**Task prompt:**
Print all the records exactly, please.

**Raw data:**
◇ ◇ ◇
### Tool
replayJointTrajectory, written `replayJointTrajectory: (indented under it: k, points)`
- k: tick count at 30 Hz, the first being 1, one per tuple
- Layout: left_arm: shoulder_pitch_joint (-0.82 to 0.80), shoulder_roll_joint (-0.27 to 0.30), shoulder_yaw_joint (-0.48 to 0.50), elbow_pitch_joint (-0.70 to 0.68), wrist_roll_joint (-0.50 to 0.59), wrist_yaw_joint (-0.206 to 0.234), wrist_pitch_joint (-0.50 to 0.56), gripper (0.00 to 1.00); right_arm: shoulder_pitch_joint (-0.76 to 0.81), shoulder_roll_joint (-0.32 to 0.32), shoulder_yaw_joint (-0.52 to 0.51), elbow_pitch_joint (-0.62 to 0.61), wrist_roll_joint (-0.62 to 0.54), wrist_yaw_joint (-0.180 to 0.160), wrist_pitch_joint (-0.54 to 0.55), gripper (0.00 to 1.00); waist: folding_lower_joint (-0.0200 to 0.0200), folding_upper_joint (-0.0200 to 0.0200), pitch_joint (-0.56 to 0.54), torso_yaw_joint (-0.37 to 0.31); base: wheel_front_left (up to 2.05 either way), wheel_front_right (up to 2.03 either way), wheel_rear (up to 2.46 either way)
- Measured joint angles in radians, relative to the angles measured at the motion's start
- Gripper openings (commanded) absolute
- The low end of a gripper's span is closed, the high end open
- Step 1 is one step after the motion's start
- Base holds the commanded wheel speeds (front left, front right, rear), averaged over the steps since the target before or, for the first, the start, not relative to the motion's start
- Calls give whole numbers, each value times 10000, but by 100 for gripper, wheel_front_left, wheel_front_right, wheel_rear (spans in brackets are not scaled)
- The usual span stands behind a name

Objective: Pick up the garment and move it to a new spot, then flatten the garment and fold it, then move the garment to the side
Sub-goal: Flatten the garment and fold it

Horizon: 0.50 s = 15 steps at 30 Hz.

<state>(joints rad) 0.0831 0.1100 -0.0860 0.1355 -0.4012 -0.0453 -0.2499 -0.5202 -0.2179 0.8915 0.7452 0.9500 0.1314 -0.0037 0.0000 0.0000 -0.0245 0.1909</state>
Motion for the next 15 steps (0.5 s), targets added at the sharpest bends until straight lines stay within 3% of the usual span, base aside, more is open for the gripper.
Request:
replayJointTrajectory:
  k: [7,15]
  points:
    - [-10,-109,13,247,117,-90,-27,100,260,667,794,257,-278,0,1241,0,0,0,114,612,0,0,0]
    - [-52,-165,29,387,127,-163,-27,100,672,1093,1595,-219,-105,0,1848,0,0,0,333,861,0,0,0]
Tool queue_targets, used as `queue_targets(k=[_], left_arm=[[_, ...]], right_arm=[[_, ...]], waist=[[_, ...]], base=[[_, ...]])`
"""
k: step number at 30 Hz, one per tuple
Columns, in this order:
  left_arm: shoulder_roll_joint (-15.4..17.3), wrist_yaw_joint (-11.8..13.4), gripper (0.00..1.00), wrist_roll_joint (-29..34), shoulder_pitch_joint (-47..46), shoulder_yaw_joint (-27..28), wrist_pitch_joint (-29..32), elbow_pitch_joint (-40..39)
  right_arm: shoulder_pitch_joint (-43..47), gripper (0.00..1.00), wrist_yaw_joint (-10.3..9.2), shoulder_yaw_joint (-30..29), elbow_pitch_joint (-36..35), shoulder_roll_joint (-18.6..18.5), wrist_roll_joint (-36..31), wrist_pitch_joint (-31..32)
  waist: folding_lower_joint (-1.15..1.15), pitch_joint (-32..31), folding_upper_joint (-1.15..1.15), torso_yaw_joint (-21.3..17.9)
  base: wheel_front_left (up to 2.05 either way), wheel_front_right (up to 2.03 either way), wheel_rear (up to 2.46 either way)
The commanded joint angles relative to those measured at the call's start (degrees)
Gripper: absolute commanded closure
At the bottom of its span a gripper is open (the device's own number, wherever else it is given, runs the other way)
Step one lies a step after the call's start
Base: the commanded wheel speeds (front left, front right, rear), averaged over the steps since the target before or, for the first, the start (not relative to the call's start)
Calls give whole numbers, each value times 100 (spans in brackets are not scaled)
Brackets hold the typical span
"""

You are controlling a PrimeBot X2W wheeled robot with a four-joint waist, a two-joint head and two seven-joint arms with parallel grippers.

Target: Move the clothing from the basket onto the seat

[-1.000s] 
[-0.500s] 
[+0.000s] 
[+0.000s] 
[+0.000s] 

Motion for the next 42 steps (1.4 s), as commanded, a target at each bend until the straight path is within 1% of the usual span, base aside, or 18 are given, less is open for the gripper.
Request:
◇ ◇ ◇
**Answer section:**
### Tool
replayJointTrajectory, written `replayJointTrajectory: (indented under it: k, points)`
- k: tick count at 30 Hz, the first being 1, one per tuple
- Layout: left_arm: shoulder_pitch_joint (-0.82 to 0.80), shoulder_roll_joint (-0.27 to 0.30), shoulder_yaw_joint (-0.48 to 0.50), elbow_pitch_joint (-0.70 to 0.68), wrist_roll_joint (-0.50 to 0.59), wrist_yaw_joint (-0.206 to 0.234), wrist_pitch_joint (-0.50 to 0.56), gripper (0.00 to 1.00); right_arm: shoulder_pitch_joint (-0.76 to 0.81), shoulder_roll_joint (-0.32 to 0.32), shoulder_yaw_joint (-0.52 to 0.51), elbow_pitch_joint (-0.62 to 0.61), wrist_roll_joint (-0.62 to 0.54), wrist_yaw_joint (-0.180 to 0.160), wrist_pitch_joint (-0.54 to 0.55), gripper (0.00 to 1.00); waist: folding_lower_joint (-0.0200 to 0.0200), folding_upper_joint (-0.0200 to 0.0200), pitch_joint (-0.56 to 0.54), torso_yaw_joint (-0.37 to 0.31); base: wheel_front_left (up to 2.05 either way), wheel_front_right (up to 2.03 either way), wheel_rear (up to 2.46 either way)
- Measured joint angles in radians, relative to the angles measured at the motion's start
- Gripper openings (commanded) absolute
- The low end of a gripper's span is closed, the high end open
- Step 1 is one step after the motion's start
- Base holds the commanded wheel speeds (front left, front right, rear), averaged over the steps since the target before or, for the first, the start, not relative to the motion's start
- Calls give whole numbers, each value times 10000, but by 100 for gripper, wheel_front_left, wheel_front_right, wheel_rear (spans in brackets are not scaled)
- The usual span stands behind a name

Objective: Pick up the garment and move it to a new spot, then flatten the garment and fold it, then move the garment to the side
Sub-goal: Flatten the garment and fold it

Horizon: 0.50 s = 15 steps at 30 Hz.

<state>(joints rad) 0.0831 0.1100 -0.0860 0.1355 -0.4012 -0.0453 -0.2499 -0.5202 -0.2179 0.8915 0.7452 0.9500 0.1314 -0.0037 0.0000 0.0000 -0.0245 0.1909</state>
Motion for the next 15 steps (0.5 s), targets added at the sharpest bends until straight lines stay within 3% of the usual span, base aside, more is open for the gripper.
Request:
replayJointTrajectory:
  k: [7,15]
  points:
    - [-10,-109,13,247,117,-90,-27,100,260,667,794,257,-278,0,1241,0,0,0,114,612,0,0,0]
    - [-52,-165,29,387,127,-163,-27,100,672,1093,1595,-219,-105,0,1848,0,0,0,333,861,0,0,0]
Tool queue_targets, used as `queue_targets(k=[_], left_arm=[[_, ...]], right_arm=[[_, ...]], waist=[[_, ...]], base=[[_, ...]])`
"""
k: step number at 30 Hz, one per tuple
Columns, in this order:
  left_arm: shoulder_roll_joint (-15.4..17.3), wrist_yaw_joint (-11.8..13.4), gripper (0.00..1.00), wrist_roll_joint (-29..34), shoulder_pitch_joint (-47..46), shoulder_yaw_joint (-27..28), wrist_pitch_joint (-29..32), elbow_pitch_joint (-40..39)
  right_arm: shoulder_pitch_joint (-43..47), gripper (0.00..1.00), wrist_yaw_joint (-10.3..9.2), shoulder_yaw_joint (-30..29), elbow_pitch_joint (-36..35), shoulder_roll_joint (-18.6..18.5), wrist_roll_joint (-36..31), wrist_pitch_joint (-31..32)
  waist: folding_lower_joint (-1.15..1.15), pitch_joint (-32..31), folding_upper_joint (-1.15..1.15), torso_yaw_joint (-21.3..17.9)
  base: wheel_front_left (up to 2.05 either way), wheel_front_right (up to 2.03 either way), wheel_rear (up to 2.46 either way)
The commanded joint angles relative to those measured at the call's start (degrees)
Gripper: absolute commanded closure
At the bottom of its span a gripper is open (the device's own number, wherever else it is given, runs the other way)
Step one lies a step after the call's start
Base: the commanded wheel speeds (front left, front right, rear), averaged over the steps since the target before or, for the first, the start (not relative to the call's start)
Calls give whole numbers, each value times 100 (spans in brackets are not scaled)
Brackets hold the typical span
"""

You are controlling a PrimeBot X2W wheeled robot with a four-joint waist, a two-joint head and two seven-joint arms with parallel grippers.

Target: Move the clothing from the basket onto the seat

[-1.000s] 
[-0.500s] 
[+0.000s] 
[+0.000s] 
[+0.000s] 

Motion for the next 42 steps (1.4 s), as commanded, a target at each bend until the straight path is within 1% of the usual span, base aside, or 18 are given, less is open for the gripper.
Request:

The output has been given in full.